In later years, Gellman used his position at Jewish Memorial Hospital and others to provide free health care for boxers, from “the lowest prelim boy” to such greats as Jack Dempsey, Mickey Walker, Rocky Graziano, and Roberto Duran.
Gellman grew up in North Bergen, N.J., where his father was a carpenter. Lacking money for college during the depths of the Depression, he took the advice of his friend Jimmy Braddock, and started boxing to pay the bills. Gellman was trained by Joe Jeanette at his North Bergen gym. Jeanette was a great black fighter who had his heyday around the turn of the century. He occasionally sparred with Braddock but, as a middleweight, never had the prospect of professionally fighting the future heavyweight champ.
To avoid distressing his mother, he fought under the name Jack Halper. “I got $1,200 for a big bout,” Gellman said in 1997. “That was a million dollars back then.” He quit boxing in 1937, and enrolled at Columbia.
After serving as a munitions specialist stateside with the Army during World War II, Gellman went to work at the New York supply mission for the new state of Israel. The job included travel to Israel, where Gellman became interested in hospital administration. In 1952, he took his first job at a hospital, and he went on to a career as executive director of the Hospital for Special Surgery, Grand Central Hospital, Beth David, and Jewish Memorial Hospital.

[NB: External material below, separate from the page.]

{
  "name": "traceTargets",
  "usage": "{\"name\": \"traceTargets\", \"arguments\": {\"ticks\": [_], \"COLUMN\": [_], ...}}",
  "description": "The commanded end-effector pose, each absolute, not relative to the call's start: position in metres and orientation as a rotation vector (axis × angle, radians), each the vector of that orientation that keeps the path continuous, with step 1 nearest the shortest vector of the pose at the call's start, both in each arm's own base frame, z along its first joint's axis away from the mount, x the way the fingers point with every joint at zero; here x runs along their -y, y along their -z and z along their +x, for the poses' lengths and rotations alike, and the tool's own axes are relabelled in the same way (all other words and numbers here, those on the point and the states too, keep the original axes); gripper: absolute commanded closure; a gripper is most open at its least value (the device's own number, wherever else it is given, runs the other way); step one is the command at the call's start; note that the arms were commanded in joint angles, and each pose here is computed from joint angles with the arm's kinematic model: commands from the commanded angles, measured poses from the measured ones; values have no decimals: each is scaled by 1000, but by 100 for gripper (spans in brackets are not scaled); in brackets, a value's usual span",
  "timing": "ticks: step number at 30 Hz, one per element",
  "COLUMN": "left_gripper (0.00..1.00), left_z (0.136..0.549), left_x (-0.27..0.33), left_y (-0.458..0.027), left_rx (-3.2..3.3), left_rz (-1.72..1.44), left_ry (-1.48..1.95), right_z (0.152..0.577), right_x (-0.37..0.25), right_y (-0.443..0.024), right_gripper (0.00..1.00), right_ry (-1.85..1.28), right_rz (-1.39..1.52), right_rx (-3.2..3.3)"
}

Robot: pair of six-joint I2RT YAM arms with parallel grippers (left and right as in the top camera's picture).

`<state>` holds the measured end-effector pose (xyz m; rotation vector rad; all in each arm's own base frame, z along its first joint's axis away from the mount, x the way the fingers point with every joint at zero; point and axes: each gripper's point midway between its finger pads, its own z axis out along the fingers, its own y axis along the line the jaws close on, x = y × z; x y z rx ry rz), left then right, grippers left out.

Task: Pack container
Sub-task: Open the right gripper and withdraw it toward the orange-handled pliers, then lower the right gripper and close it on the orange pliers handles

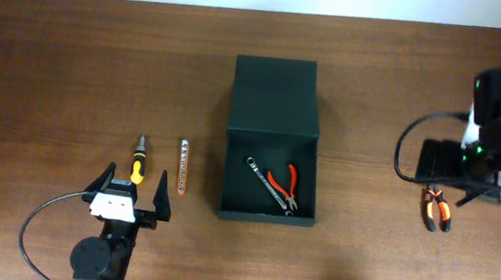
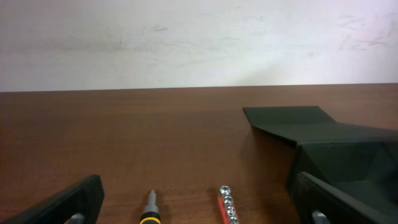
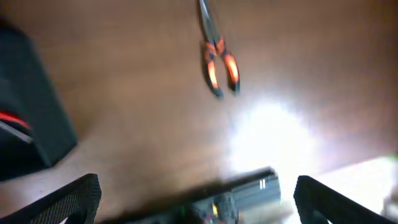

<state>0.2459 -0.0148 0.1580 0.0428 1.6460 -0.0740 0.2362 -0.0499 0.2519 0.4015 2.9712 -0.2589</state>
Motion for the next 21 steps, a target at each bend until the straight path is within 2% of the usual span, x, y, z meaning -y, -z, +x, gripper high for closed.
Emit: {"name": "traceTargets", "arguments": {"ticks": [1,8,14,21], "left_gripper": [1,1,1,1], "left_z": [246,246,246,246], "left_x": [13,13,13,13], "left_y": [-157,-157,-157,-157], "left_rx": [-1647,-1647,-1647,-1647], "left_rz": [51,51,51,51], "left_ry": [57,57,57,57], "right_z": [226,236,261,267], "right_x": [59,63,70,99], "right_y": [-236,-227,-228,-217], "right_gripper": [1,1,1,1], "right_ry": [266,269,282,289], "right_rz": [497,512,505,737], "right_rx": [-3016,-3034,-2936,-2874]}}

In 1971, Gellman was named president of Greater New York Hospital Association; he later became the chairman of the organization’s board of governors. Although he had no medical degree, his friends and acquaintances often called him “Doc,” perhaps because he helped so many get medical care.
In 1974, while he was at Jewish Memorial, Gellman heard that police had found Mickey Walker lying in a gutter, incoherent. Walker was known as the Toy Bulldog during a career that included welterweight and middleweight world championships. At 72, he was broke, and afflicted with anemia, arteriosclerosis, and Parkinson’s. Gellman got Walker a private room, a team of doctors, and eventually a place at a nursing home. The story made national news.

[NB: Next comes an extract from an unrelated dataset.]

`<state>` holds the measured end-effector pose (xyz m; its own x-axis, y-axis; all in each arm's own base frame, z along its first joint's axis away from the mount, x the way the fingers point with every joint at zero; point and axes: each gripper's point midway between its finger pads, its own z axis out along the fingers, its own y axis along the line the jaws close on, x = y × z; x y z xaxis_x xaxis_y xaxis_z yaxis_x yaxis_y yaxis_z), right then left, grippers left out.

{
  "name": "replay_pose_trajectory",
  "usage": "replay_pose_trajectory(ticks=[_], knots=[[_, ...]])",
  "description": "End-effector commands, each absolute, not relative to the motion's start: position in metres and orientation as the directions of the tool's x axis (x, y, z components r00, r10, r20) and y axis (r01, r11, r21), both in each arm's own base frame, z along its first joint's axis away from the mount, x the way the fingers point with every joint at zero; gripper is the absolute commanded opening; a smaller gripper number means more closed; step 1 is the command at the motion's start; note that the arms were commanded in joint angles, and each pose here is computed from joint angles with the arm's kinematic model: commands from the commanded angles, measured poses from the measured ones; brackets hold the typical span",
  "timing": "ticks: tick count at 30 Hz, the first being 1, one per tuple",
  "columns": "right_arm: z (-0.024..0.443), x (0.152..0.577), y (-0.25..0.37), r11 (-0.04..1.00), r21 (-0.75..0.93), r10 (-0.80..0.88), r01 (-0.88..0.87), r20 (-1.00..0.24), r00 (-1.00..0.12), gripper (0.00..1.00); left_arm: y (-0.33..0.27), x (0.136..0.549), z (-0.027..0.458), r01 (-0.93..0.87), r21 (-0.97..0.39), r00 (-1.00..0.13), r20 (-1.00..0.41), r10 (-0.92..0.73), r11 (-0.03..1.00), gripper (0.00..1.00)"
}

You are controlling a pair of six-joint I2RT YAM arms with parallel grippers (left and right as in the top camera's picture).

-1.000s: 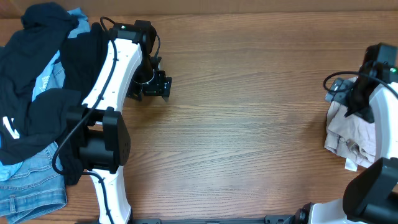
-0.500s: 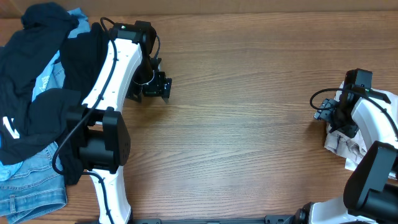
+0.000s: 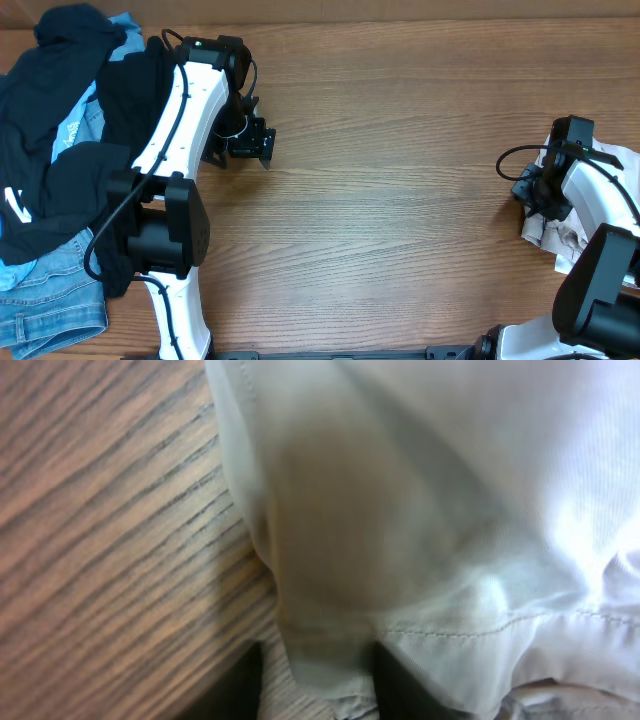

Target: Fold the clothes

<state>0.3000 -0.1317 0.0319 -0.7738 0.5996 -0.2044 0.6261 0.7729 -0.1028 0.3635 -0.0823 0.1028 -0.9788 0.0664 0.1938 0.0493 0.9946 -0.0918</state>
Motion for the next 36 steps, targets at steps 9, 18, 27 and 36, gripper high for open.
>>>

When a reporter from the Washington Post told him that people in boxing considered him “a Jewish saint,” Gellman replied, “Actually, I am a Christian Scientist.”
Gellman was chairman of the board of Ring 8, a benevolent organization that helps elderly fighters. He was also a member of the New Jersey Boxing Hall of Fame, and was awarded the first Harry Markson Humanitarian Award by the Boxing Writers Association of America.

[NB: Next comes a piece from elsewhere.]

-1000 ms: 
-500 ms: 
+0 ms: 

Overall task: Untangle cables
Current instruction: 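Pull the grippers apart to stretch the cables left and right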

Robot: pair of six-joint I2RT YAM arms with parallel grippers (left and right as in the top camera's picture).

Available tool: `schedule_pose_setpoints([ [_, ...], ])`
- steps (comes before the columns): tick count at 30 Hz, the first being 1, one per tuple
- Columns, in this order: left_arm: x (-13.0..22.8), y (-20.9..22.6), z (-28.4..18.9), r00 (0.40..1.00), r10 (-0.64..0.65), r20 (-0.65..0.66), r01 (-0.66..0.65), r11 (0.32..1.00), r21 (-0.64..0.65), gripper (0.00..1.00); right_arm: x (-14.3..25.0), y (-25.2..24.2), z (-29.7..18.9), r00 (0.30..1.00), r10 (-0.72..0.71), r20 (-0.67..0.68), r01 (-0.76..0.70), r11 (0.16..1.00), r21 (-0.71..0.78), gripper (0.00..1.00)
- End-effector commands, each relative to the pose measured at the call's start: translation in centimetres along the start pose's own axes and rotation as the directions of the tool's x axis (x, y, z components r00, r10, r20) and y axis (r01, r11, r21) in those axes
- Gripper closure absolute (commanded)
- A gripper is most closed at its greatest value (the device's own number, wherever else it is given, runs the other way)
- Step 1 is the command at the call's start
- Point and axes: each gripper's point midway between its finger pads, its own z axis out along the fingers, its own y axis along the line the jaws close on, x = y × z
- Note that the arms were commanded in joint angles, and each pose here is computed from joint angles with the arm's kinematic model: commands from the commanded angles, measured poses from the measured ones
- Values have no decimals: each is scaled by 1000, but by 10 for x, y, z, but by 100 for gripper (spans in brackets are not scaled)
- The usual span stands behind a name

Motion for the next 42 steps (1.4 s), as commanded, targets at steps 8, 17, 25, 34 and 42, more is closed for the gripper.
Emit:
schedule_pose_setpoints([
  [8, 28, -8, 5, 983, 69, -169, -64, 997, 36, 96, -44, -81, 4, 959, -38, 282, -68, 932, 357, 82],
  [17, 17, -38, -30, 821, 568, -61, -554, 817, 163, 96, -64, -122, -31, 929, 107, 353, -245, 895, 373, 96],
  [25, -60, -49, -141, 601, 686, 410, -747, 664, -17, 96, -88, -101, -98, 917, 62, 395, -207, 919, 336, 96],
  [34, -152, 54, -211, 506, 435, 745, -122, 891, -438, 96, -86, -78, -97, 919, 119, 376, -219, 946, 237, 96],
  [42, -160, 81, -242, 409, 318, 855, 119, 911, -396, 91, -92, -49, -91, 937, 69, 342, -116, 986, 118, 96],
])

Gellman got out of boxing once he had his grubstake, but boxing never got out of him. “I used to say to him, ‘You accomplished so much. Why is it all you talk about is boxing?'” his wife, Ruth Westrich, said. “Then we figured it out. It was because boxing made the career possible.”
Charles Gellman
Born December 18, 1916, in North Bergen, N.J.; died November 25 at Mercy Medical Center in Rockville Centre, N.Y., of congestive heart failure; he is survived by his wife, Ruth; daughters Margot Gellman and Tessa Granat, and three grandchildren.